I don't know this person, but try not to confuse his behavior during meetings with how he may be in other settings. Some people like to "put on their game face" and stick to the meeting agenda and get things done because time is important and meetings suck. This is what he does for a living, so working with you in his area of expertise shouldn't be too aversive (Although he may want a break from it occasionally.).

Be extremely respectful of his time. Ask about being a mentor or just getting feedback, but strongly suggest you are willing to work with his schedule. You're not going to just drop by his office and have a chat. Scheduling in advance may be preferable or he has a block of time where he is available but can't be specific until the last minute.

Be prepared. Have specific questions and limited pieces of work to look at. Don't just come in and ask him to review your entire portfolio.

If he truly is the best person to learn from, you may have to put up with some unfriendly, blunt, terse and limited feedback. In the long-run, this may be better than spending hours with an incompetent person.


I'll add a vote to the "different bosses are different" platform. And also the "people are different in different contexts".

I'd like to think that for just about every boss, being a mentor should be part of the job description. In practice, it varies wildly from situation to situation, but every boss should be capable of:

  • Giving honest feedback about your work
  • Showing you places where you could grow your skills and suggesting opportunities for doing so
  • Being a sounding board for ideas.

In many companies, the idea of a 1 on 1 is set up for every employee to privately touch base with their boss to get feedback and talk about the work. I'm a huge fan.

Specifically Mentorship

Formalizing a mentorship relationship (as opposed to just getting guidance from your boss on a regular basic) can be another thing, and it is within your boss' purview to say "no" here. Asking for mentorship is to ask for focused guidance on growing your career, and it has to be a case where both you feel that the person has sound advice, and the mentor feels they have a relationship where they can give you this advice.

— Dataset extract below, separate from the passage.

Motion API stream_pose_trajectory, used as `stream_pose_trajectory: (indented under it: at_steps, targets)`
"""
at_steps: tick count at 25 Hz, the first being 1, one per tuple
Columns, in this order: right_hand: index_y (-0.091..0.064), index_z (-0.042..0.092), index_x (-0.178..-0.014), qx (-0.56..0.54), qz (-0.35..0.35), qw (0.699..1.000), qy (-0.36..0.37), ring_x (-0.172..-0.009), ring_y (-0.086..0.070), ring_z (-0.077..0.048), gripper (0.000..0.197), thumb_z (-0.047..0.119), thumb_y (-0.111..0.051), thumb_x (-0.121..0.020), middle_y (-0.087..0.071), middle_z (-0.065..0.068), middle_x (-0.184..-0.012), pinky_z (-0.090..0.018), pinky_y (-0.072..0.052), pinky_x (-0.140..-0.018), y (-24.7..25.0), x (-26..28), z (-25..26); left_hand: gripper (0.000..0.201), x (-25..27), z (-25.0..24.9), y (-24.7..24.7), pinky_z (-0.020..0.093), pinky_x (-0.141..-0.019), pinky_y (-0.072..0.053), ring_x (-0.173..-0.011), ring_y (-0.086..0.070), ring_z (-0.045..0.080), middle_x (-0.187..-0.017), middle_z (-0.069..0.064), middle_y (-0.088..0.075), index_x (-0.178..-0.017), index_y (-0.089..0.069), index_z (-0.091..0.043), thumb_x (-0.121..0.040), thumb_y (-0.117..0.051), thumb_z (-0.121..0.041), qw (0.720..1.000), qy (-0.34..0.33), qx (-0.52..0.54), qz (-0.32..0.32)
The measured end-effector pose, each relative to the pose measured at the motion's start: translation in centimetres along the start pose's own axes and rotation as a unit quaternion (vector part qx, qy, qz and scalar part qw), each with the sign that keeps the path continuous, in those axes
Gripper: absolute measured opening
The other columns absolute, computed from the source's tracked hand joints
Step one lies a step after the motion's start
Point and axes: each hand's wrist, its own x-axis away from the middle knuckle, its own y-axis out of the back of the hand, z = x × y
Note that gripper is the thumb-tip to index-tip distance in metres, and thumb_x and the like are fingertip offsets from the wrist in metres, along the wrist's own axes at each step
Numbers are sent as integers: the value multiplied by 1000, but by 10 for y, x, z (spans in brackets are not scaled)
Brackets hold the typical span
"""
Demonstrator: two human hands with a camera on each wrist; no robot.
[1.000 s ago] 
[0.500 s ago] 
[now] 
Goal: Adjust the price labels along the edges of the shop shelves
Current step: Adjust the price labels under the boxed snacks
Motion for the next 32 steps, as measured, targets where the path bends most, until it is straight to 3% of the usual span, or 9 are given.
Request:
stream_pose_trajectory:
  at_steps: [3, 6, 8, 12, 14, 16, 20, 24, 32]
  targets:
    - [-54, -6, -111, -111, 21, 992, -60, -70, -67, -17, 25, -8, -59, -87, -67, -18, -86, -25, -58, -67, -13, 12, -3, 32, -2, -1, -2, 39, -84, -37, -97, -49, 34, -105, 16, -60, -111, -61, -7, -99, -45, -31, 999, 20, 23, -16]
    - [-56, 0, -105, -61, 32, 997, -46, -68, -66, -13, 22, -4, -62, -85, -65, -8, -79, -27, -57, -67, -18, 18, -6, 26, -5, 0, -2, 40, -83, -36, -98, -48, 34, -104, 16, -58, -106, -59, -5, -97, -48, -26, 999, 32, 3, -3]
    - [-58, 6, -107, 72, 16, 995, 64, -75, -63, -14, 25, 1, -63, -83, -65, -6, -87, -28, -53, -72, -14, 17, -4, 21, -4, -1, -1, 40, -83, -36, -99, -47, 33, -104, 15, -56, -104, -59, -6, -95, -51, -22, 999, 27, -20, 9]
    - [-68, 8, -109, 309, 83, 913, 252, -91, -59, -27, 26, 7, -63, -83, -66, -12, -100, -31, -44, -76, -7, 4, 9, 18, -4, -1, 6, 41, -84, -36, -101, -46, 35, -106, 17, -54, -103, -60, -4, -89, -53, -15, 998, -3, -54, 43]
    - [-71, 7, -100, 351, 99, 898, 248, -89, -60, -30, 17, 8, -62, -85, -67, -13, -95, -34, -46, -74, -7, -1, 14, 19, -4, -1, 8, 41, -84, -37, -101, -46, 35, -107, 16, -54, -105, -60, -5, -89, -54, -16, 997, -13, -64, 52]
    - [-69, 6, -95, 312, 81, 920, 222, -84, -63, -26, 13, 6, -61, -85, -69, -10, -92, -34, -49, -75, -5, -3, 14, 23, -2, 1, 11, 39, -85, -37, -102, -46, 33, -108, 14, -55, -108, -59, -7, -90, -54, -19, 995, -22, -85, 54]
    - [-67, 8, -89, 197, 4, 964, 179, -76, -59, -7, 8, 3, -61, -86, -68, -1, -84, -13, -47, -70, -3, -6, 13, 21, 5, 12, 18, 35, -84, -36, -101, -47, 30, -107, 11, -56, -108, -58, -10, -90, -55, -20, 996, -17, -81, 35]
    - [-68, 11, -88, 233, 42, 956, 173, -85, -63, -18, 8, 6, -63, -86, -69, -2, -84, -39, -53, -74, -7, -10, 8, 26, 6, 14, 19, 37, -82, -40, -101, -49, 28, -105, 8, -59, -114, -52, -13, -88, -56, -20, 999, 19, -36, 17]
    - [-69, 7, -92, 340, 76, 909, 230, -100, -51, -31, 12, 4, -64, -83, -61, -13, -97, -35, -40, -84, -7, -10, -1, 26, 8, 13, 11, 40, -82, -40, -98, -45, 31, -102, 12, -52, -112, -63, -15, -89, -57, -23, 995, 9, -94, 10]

While mentoring you on some level should be a part of your boss' job, he may feel that giving you more feedback than he gives to others is special treatment. He may also feel he doesn't have the time to be a decent mentor.

It never hurts to ask, but realize there are multiple angles to this and that he may turn you down as a formal mentor, but you can still ask for and expect some more guidance than just a curt response in a meeting.